## INSTRUCTIONS FOR THE TASK:
What do the lines say, reproduced word for word, from the first of the entries below through the line bearing "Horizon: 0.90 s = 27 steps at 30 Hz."?

## THE DATA:
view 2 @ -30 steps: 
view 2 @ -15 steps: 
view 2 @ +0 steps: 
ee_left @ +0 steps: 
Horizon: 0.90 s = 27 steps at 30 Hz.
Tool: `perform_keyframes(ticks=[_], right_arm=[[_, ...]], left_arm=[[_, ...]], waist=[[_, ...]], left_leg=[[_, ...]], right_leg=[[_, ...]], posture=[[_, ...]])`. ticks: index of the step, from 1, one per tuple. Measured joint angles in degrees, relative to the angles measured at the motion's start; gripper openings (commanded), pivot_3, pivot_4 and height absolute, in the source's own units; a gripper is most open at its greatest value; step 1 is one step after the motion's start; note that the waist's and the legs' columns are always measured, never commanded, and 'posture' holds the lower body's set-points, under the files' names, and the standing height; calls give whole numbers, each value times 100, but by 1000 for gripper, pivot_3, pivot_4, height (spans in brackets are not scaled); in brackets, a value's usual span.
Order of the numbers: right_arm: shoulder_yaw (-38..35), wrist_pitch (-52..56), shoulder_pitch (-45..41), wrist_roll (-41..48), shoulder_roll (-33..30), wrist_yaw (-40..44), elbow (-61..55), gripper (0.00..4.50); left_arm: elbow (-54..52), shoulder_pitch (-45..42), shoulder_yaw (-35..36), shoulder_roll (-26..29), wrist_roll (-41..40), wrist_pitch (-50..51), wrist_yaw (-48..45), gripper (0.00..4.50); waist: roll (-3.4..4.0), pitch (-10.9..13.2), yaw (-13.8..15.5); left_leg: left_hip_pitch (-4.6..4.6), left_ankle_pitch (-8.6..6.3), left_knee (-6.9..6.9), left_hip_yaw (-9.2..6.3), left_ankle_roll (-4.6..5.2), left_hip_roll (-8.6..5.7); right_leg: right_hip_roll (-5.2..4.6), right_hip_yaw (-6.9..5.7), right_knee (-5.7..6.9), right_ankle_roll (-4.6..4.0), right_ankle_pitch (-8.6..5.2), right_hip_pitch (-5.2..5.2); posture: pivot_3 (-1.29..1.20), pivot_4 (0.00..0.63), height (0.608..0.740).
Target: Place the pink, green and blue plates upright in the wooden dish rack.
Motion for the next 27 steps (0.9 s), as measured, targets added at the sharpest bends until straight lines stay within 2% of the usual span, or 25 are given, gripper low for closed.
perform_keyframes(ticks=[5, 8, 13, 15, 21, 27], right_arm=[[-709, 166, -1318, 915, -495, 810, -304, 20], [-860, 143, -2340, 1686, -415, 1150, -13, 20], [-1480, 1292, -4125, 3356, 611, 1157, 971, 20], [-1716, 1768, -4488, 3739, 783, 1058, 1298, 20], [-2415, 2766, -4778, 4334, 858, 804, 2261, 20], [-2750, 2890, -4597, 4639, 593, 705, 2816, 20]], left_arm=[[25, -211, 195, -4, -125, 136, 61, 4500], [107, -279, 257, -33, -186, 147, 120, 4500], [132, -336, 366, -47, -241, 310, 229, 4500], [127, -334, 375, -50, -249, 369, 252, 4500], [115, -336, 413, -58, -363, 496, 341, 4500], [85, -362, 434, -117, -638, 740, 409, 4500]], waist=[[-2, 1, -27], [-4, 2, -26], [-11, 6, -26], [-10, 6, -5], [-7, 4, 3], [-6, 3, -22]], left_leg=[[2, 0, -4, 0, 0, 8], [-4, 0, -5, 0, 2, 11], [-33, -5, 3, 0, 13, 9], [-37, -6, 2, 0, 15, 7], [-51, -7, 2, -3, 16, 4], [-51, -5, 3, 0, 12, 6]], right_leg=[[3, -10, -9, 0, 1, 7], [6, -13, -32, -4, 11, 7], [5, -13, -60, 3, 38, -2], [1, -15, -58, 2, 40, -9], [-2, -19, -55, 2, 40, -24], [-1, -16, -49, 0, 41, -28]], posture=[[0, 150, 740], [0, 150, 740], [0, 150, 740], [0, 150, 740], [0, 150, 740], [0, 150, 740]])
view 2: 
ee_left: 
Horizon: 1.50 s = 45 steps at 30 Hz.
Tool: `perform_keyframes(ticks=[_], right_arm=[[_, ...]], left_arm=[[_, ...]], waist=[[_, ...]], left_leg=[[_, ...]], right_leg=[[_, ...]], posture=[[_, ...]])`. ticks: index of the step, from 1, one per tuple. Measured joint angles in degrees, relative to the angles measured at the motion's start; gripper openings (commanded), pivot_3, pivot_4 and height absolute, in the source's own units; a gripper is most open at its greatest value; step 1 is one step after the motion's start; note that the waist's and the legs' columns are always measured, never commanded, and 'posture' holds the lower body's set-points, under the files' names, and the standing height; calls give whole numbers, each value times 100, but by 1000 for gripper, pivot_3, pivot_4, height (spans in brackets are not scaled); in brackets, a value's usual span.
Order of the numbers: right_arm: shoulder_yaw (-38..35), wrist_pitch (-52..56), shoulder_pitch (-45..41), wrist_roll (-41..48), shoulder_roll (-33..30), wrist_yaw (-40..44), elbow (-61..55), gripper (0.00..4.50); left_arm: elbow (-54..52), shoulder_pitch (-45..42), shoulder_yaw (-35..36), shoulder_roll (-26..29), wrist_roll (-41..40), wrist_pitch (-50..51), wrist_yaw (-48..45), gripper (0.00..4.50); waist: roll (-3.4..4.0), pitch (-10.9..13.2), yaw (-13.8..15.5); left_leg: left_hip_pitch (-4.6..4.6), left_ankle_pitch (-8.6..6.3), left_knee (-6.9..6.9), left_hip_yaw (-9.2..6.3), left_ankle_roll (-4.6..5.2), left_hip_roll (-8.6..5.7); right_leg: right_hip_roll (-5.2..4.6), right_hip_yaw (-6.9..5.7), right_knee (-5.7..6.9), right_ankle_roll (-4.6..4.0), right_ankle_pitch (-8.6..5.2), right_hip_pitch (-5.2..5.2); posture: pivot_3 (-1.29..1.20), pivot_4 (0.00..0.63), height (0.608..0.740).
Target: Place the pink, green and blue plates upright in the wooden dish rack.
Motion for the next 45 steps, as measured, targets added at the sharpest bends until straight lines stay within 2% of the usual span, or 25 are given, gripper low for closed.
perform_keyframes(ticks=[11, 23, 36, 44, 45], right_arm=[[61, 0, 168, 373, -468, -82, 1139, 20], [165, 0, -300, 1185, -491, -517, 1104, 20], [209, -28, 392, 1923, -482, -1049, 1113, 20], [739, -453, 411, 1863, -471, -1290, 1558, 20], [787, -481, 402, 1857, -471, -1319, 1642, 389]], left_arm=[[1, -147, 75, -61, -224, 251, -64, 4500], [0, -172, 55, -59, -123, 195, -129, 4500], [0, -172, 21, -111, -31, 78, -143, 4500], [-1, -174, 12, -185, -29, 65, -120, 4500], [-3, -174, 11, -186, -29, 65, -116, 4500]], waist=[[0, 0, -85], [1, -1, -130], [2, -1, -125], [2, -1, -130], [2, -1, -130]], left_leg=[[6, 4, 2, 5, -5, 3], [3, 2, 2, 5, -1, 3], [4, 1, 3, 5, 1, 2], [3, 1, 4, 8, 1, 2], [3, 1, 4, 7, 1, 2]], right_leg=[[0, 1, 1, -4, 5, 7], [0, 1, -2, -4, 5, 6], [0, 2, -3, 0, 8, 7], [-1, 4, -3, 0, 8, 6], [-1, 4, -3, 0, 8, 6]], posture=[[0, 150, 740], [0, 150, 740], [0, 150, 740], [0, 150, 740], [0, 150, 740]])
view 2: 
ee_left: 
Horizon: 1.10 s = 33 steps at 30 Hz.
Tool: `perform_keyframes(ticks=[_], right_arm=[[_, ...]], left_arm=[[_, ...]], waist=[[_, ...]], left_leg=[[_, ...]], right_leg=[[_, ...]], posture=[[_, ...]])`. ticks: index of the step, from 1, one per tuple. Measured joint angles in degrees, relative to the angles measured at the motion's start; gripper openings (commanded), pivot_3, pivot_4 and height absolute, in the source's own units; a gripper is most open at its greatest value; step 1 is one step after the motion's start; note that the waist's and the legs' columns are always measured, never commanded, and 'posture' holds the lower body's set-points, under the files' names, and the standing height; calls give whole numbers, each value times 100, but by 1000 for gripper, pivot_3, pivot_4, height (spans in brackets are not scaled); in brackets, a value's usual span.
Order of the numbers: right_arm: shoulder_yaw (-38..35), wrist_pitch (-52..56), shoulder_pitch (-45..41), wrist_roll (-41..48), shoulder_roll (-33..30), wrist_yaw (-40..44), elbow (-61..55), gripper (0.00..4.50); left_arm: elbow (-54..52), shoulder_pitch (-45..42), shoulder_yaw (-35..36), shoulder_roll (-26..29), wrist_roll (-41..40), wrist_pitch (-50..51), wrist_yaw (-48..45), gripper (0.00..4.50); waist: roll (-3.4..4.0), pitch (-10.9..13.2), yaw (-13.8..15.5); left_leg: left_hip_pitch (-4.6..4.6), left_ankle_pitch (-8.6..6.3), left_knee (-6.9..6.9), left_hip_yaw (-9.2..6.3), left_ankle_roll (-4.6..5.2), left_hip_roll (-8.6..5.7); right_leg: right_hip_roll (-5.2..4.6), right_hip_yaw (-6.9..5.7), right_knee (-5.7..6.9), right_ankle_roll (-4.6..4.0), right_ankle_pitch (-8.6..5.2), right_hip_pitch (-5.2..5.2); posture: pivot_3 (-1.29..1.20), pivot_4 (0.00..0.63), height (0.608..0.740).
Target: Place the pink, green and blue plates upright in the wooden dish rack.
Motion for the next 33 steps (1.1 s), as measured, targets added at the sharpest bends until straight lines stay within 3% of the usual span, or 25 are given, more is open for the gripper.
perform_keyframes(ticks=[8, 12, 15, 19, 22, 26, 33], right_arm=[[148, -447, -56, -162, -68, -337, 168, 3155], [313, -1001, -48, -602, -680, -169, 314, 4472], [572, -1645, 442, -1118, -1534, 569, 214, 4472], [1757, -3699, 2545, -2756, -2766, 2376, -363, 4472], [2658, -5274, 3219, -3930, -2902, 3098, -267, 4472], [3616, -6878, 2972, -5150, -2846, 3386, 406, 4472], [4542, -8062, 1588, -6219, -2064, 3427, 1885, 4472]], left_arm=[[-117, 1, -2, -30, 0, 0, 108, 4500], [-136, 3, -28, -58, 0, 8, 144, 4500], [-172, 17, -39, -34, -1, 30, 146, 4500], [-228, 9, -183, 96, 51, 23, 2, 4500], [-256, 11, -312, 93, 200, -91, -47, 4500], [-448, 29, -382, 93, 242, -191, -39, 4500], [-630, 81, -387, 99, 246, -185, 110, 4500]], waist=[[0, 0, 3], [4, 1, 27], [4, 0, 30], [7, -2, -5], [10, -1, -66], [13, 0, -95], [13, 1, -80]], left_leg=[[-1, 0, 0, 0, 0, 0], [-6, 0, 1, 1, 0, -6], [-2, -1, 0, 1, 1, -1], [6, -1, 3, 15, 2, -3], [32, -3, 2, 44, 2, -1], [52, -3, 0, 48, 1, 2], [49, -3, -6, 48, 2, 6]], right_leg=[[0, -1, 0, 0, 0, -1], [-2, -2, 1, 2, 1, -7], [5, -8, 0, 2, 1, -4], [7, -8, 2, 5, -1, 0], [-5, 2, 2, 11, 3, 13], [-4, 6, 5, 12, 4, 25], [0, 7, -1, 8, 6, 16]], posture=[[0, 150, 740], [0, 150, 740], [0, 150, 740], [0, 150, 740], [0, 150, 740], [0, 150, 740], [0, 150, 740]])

## RESPONSE AREA:
view 2 @ -30 steps: 
view 2 @ -15 steps: 
view 2 @ +0 steps: 
ee_left @ +0 steps: 
Horizon: 0.90 s = 27 steps at 30 Hz.

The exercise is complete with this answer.